The Shaw Prize in Astronomy for 2013 is awarded to Steven A Balbus, Savilian Professor of Astronomy, University of Oxford, UK and John F Hawley, Associate Dean for the Sciences and VITA Professor and Chair of Department of Astronomy, University of Virginia, USA for their discovery and study of the magnetorotational instability, and for demonstrating that this instability leads to turbulence and is a viable mechanism for angular momentum transport in astrophysical accretion disks.
Accretion is a widespread phenomenon in astrophysics. It plays a key role in star formation, mass transfer in stellar binaries, and the growth of supermassive black holes in the centres of galaxies. Sources powered by accretion can even outshine those of similar mass powered by nuclear fusion.

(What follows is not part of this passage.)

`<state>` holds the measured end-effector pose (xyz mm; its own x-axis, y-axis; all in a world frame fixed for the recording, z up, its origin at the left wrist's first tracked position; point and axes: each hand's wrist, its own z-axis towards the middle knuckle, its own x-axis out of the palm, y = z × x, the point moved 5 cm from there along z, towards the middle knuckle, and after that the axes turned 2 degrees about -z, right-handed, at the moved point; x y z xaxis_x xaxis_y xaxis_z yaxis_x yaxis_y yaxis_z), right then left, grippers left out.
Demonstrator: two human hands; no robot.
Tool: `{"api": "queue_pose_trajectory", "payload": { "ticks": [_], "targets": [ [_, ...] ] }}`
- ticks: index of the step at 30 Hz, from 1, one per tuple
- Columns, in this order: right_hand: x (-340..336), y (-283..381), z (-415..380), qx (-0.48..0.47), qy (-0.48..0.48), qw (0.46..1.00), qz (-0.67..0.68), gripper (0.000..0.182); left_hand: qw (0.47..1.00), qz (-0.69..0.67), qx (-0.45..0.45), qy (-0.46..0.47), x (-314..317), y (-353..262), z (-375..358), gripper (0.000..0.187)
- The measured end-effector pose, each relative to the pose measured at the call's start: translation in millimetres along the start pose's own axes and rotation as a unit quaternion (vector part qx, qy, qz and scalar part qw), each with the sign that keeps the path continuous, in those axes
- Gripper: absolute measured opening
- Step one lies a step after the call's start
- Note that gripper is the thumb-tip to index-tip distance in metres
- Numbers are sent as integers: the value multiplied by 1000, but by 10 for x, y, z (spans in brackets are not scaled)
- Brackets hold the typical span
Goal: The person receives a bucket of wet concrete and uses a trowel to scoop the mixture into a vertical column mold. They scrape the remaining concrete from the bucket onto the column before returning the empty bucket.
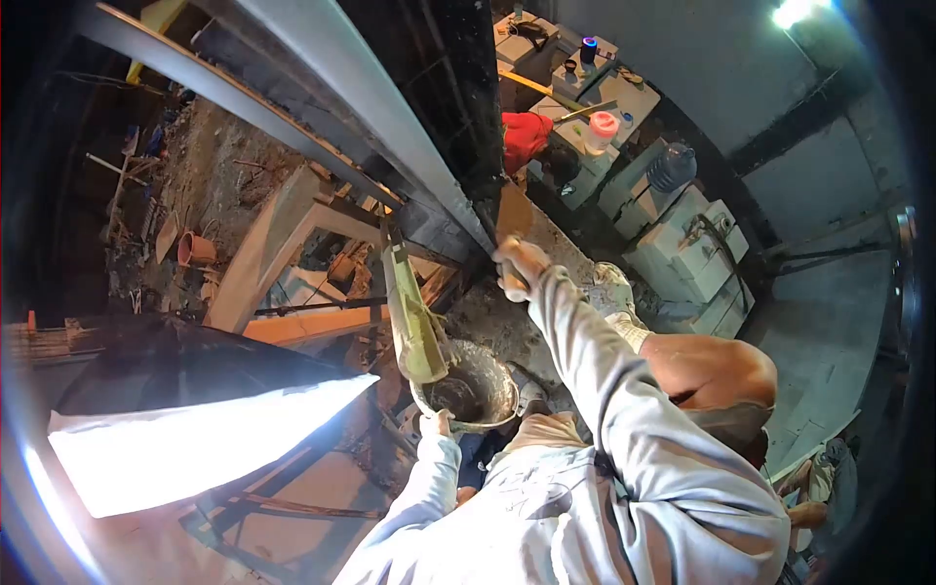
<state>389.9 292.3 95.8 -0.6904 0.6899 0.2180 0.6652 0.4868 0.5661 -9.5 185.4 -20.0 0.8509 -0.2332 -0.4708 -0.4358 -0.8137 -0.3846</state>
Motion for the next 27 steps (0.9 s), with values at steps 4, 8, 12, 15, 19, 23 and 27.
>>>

Accreting matter typically carries angular momentum which causes it to flatten into a disk that orbits the central body. It was recognized long ago that disk accretion requires a mechanism for the outward transfer of angular momentum. Moreover, astronomical observations had established that many accretion powered sources are surrounded by disks. However, for many years the mechanism enabling the outward transfer of angular momentum remained elusive. All this was changed by Balbus and Hawley. Their discovery and elucidation of the magnetorotational instability (MRI) provides what to this day remains the only viable mechanism for the outward transfer of angular momentum in accretion disks.